Fotografía tomada de El Universal
El objetivo siempre ha estado claro....
Para quienes ocupan el poder, esos que un grupo de ciudadanos hemos decidido llamar régimen, los objetivos están claros y avanzan de forma lenta pero segura para alcanzarlos. Las expropiaciones por un lado que sólo llevan a la desaparición de los productos o servicios que esas empresas producían y por el otro lado una economía desastrosa que solo busca la auto destrucción de las cada día menos empresas que continúan de pie pese a lo difícil que resulta generar empleos en Venezuela, son el claro ejemplo diario. El expropiar por un lado y por el otro esperar ver caer a esos que siguen de pie pues la economía actual del país los lleva al límite obligándole a cerrar esa gran empresa, la pequeña bodega e incluso la institución educativa privada que por años logró formar a esos venezolanos que hoy están regados por el mundo y son altamente demandados por su preparación académica de altísima excelencia; son la demostración clara de que los objetivos están siendo alcanzados, pues lo que se busca es la sumisión desde el miedo, miedo de hablar o protestar pues se puede ser castigado desde la forma más vil, arrebatándole el bozal de arepa, miedo a estar en la calle, miedo a una inflación que nos mantiene ocupados en resolver el día a día, una sociedad en que el miedo se ha convertido en la sensación que invade los hogares venezolanos cada día con mayor frecuencia.

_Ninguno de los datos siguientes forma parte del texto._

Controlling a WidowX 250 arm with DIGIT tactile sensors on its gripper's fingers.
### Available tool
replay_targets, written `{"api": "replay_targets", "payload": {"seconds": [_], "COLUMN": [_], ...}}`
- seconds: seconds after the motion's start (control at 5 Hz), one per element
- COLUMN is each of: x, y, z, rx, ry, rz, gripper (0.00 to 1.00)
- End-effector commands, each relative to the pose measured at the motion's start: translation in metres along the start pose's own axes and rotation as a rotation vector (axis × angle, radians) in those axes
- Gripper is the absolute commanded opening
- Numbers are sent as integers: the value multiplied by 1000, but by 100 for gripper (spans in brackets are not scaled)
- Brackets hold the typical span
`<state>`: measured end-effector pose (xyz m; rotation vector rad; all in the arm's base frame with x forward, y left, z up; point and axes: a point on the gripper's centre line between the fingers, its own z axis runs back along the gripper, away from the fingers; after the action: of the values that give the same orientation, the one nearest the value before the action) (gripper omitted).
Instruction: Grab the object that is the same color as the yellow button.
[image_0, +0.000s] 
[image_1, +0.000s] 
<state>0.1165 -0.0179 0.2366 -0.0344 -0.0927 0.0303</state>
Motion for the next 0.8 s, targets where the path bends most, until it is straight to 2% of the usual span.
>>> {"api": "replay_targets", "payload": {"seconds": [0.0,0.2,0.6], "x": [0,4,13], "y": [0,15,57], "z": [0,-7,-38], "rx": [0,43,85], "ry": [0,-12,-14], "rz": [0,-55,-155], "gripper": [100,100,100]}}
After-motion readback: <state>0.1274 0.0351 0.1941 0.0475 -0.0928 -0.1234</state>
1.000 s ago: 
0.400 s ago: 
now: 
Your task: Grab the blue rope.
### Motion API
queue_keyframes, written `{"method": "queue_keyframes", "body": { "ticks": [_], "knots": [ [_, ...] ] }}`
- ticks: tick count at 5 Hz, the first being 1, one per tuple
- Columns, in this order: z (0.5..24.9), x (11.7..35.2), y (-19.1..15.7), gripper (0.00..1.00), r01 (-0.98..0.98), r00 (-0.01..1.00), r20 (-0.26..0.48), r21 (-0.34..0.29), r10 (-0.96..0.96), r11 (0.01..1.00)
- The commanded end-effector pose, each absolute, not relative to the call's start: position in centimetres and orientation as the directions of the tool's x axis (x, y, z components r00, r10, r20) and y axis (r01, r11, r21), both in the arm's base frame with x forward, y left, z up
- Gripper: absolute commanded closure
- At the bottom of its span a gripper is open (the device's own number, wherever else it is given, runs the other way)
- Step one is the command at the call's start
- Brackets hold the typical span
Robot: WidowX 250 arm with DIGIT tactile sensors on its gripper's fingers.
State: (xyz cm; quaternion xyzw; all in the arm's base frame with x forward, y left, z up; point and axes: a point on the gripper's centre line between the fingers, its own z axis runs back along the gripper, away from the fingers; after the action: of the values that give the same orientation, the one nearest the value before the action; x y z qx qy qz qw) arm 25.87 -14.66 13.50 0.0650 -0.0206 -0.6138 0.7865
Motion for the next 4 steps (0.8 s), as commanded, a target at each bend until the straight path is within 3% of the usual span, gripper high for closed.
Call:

El hombre nuevo.... el niño nuevo
Hace sólo dos días de hoy que escribo estas líneas, a los venezolanos nos despertó una terrible noticia, noticia que para muchos fue vista como una más y es allí en donde resalta la gravedad, pues es la muestra clara de que el venezolano ha perdido toda capacidad de asombro y con ella el dolor por el otro. Descubrir en las noticias diarias el asesinato de dos adultos en donde los responsables son niños, si niños que al ahondar en la información te consigues con la macabra y escalofriante realidad, niños de SEIS años de edad que no tuvieron un juguete pero si un puñal que fue utilizado para terminar con la vida de otro ser humano, señores esto NO ES NORMAL, no es normal que día a día incrementen los niños en situación de calle y que la violencia extrema los esté consumiendo. Detente a pensar por un momento y pregúntate si en este contexto país tu hijo, nieto o sobrino está exento de convertirse en uno de ellos o peor aún, si está exento de ser víctima de estos niños que hoy son victima a su vez de este sistema que fue implantado progresivamente y que hoy lleva 18 años siendo el poder.

Me duele quienes perdieron la vida en manos de estos niños, pero profundamente me duele mucho más estos niños que ya hemos perdido!
Si algo tengo claro, es que desde nuestra indiferencia, desde el pensar que el problema es del otro y que nunca nos llegará a golpear directamente, desde esa espera eterna por que aparezca un mesías caído del cielo que venga a resolver los problemas del país, desde el creer que es mejor no ver noticias para no mortificarse, desde esa actitud, lo único seguro es que el país no dará ningún giro afortunado, pues si eres de los que dices que el país no sirve, te recuerdo que el país ERES TÚ!